信玄の弟・武田信繁(たけだ・のぶしげ)ら多くの重臣が戦死し、その中には勘助の名も含まれていた。
ちなみに上杉謙信が単騎で信玄の本陣に突入して斬りかかり、信玄が軍配で刀を受け止めたとされるのは、この時である。


~山本勘助は実在したか~
「甲陽軍鑑」は1600年代の初頭に書かれ、そこに描かれた勘助の勇姿は大いに人気を集め、講談や浄瑠璃など物語上で脚色されていった。
しかし先に挙げたとおり時系列の誤りが異常に多く、武田家も実際以上に美化されていることから、「甲陽軍鑑」は偽作であるという意見は当初からあった。
史料の研究が進んだ明治時代には、勘助の存在自体が疑問視され、架空の人物と認識されることがほとんどだった。

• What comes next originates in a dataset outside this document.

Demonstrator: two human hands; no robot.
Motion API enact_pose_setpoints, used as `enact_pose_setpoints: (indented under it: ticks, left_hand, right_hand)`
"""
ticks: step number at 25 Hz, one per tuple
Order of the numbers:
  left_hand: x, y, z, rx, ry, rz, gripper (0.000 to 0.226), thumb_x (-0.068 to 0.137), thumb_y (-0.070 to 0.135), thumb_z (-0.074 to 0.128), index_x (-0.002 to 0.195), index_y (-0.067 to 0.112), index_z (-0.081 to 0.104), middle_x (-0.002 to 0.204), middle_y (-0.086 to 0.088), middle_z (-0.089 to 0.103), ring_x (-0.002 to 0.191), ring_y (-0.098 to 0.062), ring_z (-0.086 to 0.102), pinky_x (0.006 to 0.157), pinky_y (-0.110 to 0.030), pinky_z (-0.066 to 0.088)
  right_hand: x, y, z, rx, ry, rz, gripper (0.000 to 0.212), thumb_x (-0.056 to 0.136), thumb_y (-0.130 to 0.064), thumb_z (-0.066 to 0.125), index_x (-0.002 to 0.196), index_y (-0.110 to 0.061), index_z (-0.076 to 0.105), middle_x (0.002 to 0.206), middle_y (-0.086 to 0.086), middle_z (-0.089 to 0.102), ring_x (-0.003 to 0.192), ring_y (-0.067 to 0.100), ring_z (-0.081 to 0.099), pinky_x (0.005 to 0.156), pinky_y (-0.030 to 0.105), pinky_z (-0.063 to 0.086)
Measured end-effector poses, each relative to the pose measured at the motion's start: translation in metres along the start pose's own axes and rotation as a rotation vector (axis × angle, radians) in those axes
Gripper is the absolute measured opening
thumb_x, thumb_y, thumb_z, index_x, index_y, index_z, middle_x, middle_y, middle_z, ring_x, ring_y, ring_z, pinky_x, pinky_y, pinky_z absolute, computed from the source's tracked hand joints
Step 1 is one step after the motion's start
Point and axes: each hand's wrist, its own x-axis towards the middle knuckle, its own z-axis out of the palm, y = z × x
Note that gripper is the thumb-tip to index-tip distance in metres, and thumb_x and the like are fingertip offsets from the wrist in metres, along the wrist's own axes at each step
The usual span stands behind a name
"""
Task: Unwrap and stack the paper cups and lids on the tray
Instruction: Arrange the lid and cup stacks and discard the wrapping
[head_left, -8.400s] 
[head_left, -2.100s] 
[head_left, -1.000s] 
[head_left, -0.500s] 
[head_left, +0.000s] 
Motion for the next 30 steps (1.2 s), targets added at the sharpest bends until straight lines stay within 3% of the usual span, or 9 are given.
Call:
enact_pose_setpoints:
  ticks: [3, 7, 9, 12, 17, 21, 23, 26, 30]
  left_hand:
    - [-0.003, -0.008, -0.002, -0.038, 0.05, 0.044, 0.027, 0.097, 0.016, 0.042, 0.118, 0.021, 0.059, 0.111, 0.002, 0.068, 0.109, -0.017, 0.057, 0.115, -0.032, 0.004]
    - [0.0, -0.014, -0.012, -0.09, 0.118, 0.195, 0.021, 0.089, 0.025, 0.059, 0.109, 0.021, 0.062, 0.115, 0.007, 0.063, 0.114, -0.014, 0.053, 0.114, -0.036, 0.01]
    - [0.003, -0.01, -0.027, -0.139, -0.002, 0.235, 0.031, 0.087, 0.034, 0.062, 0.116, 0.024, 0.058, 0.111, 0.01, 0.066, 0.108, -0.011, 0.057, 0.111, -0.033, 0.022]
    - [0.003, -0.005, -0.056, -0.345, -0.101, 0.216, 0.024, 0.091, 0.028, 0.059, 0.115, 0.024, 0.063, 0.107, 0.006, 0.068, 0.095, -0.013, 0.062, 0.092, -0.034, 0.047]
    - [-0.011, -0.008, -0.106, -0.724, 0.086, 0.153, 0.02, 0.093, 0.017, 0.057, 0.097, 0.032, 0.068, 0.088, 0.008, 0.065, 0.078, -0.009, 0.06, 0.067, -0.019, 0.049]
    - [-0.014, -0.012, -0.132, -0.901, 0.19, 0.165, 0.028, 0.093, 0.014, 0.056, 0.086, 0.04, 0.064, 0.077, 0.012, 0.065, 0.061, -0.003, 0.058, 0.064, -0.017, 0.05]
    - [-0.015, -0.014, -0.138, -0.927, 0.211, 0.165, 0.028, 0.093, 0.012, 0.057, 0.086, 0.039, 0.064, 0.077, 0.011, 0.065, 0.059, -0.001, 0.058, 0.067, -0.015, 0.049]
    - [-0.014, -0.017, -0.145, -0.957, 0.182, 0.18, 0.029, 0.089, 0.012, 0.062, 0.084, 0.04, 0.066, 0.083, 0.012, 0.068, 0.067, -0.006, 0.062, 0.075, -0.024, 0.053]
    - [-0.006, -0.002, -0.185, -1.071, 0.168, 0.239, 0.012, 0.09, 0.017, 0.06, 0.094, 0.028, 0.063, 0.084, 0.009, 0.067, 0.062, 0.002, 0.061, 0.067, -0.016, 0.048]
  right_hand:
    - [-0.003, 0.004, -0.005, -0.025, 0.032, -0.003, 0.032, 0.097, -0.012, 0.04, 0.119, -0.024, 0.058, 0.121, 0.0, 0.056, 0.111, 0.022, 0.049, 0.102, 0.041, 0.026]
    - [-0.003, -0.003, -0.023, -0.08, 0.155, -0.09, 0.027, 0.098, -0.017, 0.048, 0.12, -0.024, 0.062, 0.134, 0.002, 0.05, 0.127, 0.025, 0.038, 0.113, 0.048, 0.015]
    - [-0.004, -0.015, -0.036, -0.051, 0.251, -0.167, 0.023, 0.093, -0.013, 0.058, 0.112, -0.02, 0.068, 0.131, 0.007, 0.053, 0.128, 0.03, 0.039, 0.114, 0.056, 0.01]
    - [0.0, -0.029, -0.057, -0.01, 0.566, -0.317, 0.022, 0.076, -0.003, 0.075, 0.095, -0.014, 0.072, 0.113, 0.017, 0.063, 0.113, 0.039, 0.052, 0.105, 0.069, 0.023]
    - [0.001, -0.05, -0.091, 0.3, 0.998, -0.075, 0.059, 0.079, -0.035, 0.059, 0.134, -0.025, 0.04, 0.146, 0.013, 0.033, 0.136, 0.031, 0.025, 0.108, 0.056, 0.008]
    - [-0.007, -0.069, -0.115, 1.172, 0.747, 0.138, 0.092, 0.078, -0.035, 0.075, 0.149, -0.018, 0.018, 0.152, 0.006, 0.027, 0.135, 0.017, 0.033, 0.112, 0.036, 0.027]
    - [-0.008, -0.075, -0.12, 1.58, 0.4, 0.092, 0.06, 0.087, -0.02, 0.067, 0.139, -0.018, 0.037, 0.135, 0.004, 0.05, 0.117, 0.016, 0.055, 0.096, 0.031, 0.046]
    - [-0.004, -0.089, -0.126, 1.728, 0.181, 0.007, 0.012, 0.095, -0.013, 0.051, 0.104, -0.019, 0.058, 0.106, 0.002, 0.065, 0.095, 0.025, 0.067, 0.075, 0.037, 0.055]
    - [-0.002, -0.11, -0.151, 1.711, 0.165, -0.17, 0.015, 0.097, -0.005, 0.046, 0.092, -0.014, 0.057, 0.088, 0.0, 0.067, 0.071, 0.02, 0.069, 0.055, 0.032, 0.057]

しかし昭和44年、大河ドラマ「天と地と」の視聴者が、「山本菅助」の名が記された古文書を見つけ、鑑定したところ真物であると判明し、架空人物説に一石が投じられた。
平成20年、「山本菅助」に関する文書がさらに5通確認された。彼が山本勘助と同一人物、あるいはモデルとなったかは見解が分かれているという。今後の研究が待たれる。

ちなみに「天と地と」の原作小説には勘助は登場しておらず、もしドラマ版でも原作準拠で登場していなかったら、「山本菅助」の文書の発見は遅れ、現在でも架空の人物とされていただろう。